The idea is that if there's something in physics which is hard to simulate with computers, then just letting that thing happen naturally and recording the result gives you a good computer. In Freedman's view, QFTs are just that: something in physics which is hard to simulate with computers. Moreover, good QFTs are especially nice because their outputs can be "easily" measured as expectation values, and the resulting difficulty is "easy" to quantify as an NP-complete problem. Namely, Witten proved that certain SU(2) field theories can be used to compute the values of the Jones polynomial evaluated at roots of unity:

> Witten, Edward. "Quantum field theory and the Jones polynomial." Communications in Mathematical Physics 121.3 (1989): 351-399.

These values are known to be NP-hard (in fact, #P-complete) to compute:

> Jaeger, François, Dirk L. Vertigan, and Dominic JA Welsh. "On the computational complexity of the Jones and Tutte polynomials." Mathematical Proceedings of the Cambridge Philosophical Society. Vol. 108. No. 1. Cambridge University Press, 1990.
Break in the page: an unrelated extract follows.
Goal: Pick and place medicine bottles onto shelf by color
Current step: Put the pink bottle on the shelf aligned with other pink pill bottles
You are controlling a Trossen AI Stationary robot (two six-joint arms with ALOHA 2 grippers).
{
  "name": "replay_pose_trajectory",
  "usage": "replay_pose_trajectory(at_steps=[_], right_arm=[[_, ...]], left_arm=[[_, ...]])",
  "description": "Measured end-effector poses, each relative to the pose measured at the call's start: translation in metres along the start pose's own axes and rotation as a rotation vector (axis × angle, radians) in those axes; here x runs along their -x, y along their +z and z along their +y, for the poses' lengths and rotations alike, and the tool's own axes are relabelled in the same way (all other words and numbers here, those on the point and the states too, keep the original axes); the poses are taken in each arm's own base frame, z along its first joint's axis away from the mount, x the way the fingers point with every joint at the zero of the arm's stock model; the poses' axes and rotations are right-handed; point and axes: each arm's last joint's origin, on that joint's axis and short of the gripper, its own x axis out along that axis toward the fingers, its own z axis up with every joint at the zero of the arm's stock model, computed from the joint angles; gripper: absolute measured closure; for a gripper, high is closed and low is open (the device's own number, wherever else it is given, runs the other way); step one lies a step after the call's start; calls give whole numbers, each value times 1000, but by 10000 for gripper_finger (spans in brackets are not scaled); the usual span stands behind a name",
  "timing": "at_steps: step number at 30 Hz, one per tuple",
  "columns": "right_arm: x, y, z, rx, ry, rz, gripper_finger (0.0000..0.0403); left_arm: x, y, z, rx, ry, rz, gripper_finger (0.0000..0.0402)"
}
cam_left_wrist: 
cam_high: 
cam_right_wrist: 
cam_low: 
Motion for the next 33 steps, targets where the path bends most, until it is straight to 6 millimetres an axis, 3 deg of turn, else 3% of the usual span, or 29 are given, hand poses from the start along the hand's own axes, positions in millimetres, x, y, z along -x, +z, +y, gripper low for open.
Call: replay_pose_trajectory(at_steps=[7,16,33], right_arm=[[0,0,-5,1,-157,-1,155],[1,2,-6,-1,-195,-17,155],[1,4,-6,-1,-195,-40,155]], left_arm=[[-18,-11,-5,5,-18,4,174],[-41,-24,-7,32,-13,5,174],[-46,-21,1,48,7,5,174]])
The paper is very short (3 pages of body), mostly spent giving some specifics about computational complexity and quantum field theory. There is also a good amount of philosophical discussion, which I find to be the most enjoyable parts of the paper. I particularly like one "toy model" Freedman proposes. He considers two closed loops in R^3 (wires). Sending an alternating electric current through the first wire, Maxwell's equations say a current will be induced in the second wire. The strength of this current is proportional to the linking number between the two wires. Measuring currents is very easy, and so in this way one can physically compute the linking number (a knot invariant!) of the wires. Of course, linking numbers are obviously easy to compute with a standard computer - this is a toy model to demonstrate the general principle of field theories inducing computation. Quoting the text, "One is tempted to assign the weakness of this computation to the fact that electromagnetism is an abelian theory".

Freedman observes that for the theory to be computationally interesting there should be particles present, contributing beyond-quadratic terms to the relevant Lagrangian. He makes the off-hand remark that the two most promising theories are Franz Wilczek's early work on anyons:

> Wilczek, Frank. Fractional statistics and anyon superconductivity. Vol. 5. World scientific, 1990.

as well as our favorite:

> Kitaev, A. Yu. "Fault-tolerant quantum computation by anyons." Annals of physics 303.1 (2003): 2-30.

Of course, time would go on to show that anyons were indeed a good candidate for realizing Freedman's ideas.

Freedman talks a bit about this time in a Simmons foundation interview. He tells a story about how Witten's discovery of the physical interpretation of the Jones polynomial was done overnight by a suggestion by Atiyah. "The big message for me from this was that quantum field theory was this enormously powerful machine which, in the hands of an expert, could elucidate mathematical problems where the expert in quantum field theory only had a cursory knowledge of the field he was revolutionizing". He then went on to say “I was immediately fascinated with the idea that you should try to build a computer that was based on whatever physics Witten was talking about, and then it would be able to solve these marvelously complicated problems”.